All lines from the opening of the data to the line containing "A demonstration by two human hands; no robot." must be returned unchanged, and only those lines.
==========
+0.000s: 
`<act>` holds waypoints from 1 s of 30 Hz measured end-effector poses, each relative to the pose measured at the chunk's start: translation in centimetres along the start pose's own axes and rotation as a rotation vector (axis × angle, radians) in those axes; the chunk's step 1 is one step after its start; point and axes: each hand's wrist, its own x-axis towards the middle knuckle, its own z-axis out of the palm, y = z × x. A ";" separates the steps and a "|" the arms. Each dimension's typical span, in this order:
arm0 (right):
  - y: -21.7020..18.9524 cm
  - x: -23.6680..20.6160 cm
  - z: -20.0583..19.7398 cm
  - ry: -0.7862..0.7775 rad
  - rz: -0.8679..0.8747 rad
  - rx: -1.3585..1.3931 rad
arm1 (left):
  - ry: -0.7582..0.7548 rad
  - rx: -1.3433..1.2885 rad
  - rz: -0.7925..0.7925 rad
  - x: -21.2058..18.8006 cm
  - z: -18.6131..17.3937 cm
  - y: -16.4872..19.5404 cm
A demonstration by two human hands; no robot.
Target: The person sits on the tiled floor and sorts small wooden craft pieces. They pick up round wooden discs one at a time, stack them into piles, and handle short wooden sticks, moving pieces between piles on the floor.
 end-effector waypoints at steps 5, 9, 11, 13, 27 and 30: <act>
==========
EXPECTED ANSWER ::
+0.000s: 
`<act>` holds waypoints from 1 s of 30 Hz measured end-effector poses, each relative to the pose measured at the chunk's start: translation in centimetres along the start pose's own axes and rotation as a rotation vector (axis × angle, radians) in those axes; the chunk's step 1 is one step after its start; point and axes: each hand's wrist, its own x-axis towards the middle knuckle, its own z-axis out of the palm, y = z × x. A ";" separates the steps and a "|" the arms. Each dimension's typical span, in this order:
arm0 (right):
  - y: -21.7020..18.9524 cm
  - x: -23.6680..20.6160 cm
  - z: -20.0583..19.7398 cm
  - ry: -0.7862..0.7775 rad
  - rz: -0.8679..0.8747 rad
  - rx: -1.3585..1.3931 rad
arm1 (left):
  - ry: -0.7582..0.7548 rad
  - rx: -1.3433..1.2885 rad
  - rz: -0.7925..0.7925 rad
  - x: -21.2058..18.8006 cm
  - z: -18.6131..17.3937 cm
  - y: -16.4872..19.5404 cm
A demonstration by two human hands; no robot.

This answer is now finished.